#### WORK ORDER
Go to the line containing "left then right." and return it and each line after it exactly, through the end of the data below, and nothing more.

#### Records from a data collection
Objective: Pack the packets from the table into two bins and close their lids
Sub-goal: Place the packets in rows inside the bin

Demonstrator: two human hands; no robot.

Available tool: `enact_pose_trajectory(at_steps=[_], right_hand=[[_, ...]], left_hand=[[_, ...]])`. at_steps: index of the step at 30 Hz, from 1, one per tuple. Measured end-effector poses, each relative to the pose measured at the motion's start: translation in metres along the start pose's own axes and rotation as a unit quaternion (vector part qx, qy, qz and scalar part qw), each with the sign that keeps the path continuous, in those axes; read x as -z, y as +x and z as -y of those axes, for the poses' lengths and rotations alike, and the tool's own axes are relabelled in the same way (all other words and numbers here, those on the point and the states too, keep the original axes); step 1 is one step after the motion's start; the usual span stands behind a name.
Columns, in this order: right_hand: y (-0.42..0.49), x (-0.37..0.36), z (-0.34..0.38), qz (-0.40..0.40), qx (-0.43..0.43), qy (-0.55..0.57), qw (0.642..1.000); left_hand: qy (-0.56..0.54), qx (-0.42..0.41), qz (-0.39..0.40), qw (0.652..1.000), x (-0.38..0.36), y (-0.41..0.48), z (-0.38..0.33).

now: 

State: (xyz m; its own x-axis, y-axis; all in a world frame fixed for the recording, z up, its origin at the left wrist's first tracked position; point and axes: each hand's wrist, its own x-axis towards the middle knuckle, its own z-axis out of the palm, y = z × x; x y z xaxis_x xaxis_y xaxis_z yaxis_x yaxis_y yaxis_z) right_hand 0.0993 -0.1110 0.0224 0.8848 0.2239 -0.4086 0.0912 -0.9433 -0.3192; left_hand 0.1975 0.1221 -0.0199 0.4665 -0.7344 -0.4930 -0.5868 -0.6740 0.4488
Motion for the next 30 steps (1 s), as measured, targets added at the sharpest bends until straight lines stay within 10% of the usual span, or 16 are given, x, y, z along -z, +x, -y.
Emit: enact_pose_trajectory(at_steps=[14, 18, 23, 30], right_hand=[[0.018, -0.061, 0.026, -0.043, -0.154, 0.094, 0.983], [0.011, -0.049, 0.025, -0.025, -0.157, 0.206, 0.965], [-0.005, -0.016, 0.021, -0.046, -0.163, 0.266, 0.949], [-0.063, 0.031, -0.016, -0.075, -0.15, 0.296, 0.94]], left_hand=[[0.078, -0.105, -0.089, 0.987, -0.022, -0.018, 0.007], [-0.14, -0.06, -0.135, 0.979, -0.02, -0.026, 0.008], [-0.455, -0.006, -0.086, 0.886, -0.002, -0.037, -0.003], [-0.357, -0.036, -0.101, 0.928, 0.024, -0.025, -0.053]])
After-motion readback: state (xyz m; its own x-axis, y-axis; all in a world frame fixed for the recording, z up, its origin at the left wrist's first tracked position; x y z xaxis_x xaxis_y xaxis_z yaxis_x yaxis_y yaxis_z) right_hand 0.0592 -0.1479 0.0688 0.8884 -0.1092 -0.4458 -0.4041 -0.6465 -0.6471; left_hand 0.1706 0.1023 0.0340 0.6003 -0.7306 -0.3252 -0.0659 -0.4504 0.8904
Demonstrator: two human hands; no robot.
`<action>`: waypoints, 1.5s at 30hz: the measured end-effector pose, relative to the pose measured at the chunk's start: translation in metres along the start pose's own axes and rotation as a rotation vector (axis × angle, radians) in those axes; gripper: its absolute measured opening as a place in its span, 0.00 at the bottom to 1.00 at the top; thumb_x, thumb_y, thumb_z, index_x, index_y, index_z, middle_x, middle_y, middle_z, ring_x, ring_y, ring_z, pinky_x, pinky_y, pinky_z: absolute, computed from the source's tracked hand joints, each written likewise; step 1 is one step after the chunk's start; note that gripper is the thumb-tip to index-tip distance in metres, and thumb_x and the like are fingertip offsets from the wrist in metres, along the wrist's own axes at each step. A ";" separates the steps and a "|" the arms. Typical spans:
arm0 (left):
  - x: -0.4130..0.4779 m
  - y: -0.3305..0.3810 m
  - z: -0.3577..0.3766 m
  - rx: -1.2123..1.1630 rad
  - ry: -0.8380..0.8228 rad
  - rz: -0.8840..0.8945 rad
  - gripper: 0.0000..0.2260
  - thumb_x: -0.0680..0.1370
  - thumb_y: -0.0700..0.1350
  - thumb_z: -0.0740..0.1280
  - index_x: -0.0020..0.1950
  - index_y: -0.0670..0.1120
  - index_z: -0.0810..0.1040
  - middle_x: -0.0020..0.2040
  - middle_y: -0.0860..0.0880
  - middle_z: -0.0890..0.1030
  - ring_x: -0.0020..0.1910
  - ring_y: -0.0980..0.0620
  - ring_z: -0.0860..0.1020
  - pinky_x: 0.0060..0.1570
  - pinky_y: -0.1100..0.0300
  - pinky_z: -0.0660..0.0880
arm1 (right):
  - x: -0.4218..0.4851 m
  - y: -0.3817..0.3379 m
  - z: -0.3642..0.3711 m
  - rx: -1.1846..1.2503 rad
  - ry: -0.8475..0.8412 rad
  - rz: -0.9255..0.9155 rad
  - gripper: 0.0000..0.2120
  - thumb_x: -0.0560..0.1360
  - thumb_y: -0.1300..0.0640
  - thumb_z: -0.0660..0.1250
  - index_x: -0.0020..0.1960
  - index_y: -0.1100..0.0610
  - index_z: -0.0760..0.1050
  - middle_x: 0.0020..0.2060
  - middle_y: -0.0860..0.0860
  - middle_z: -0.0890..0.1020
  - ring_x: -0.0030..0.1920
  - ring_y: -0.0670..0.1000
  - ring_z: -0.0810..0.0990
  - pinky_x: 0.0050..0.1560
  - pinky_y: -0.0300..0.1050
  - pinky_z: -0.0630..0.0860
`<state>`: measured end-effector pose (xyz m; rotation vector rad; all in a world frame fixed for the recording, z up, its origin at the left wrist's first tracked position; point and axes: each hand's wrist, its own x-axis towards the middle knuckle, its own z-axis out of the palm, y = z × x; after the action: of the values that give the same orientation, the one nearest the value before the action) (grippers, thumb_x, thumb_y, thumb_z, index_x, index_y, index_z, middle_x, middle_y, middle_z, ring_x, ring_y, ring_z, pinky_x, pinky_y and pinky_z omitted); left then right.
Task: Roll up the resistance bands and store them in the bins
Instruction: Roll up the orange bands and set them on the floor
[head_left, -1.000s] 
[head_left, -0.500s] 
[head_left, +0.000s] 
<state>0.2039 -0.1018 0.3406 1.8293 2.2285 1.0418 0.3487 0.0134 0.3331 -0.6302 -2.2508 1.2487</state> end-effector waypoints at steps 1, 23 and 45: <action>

#### SOLUTION TO THIS TASK
`<state>`: measured end-effector pose (xyz m; rotation vector rad; all in a world frame fixed for the recording, z up, its origin at the left wrist's first tracked position; point and axes: each hand's wrist, its own x-axis towards the middle knuckle, its own z-axis out of the palm, y = z × x; after the action: of the values that give the same orientation, the one nearest the value before the action) (grippers, thumb_x, thumb_y, thumb_z, index_x, index_y, index_z, middle_x, middle_y, middle_z, ring_x, ring_y, ring_z, pinky_x, pinky_y and pinky_z omitted); left then right.
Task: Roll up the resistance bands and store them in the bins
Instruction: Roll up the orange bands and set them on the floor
[head_left, -1.000s] 
[head_left, -0.500s] 
[head_left, +0.000s] 
<state>0.2039 -0.1018 0.3406 1.8293 2.2285 1.0418 0.3487 0.0134 0.3331 -0.6302 -2.2508 1.2487</state> end-effector waypoints at steps 1, 23 and 45: <action>

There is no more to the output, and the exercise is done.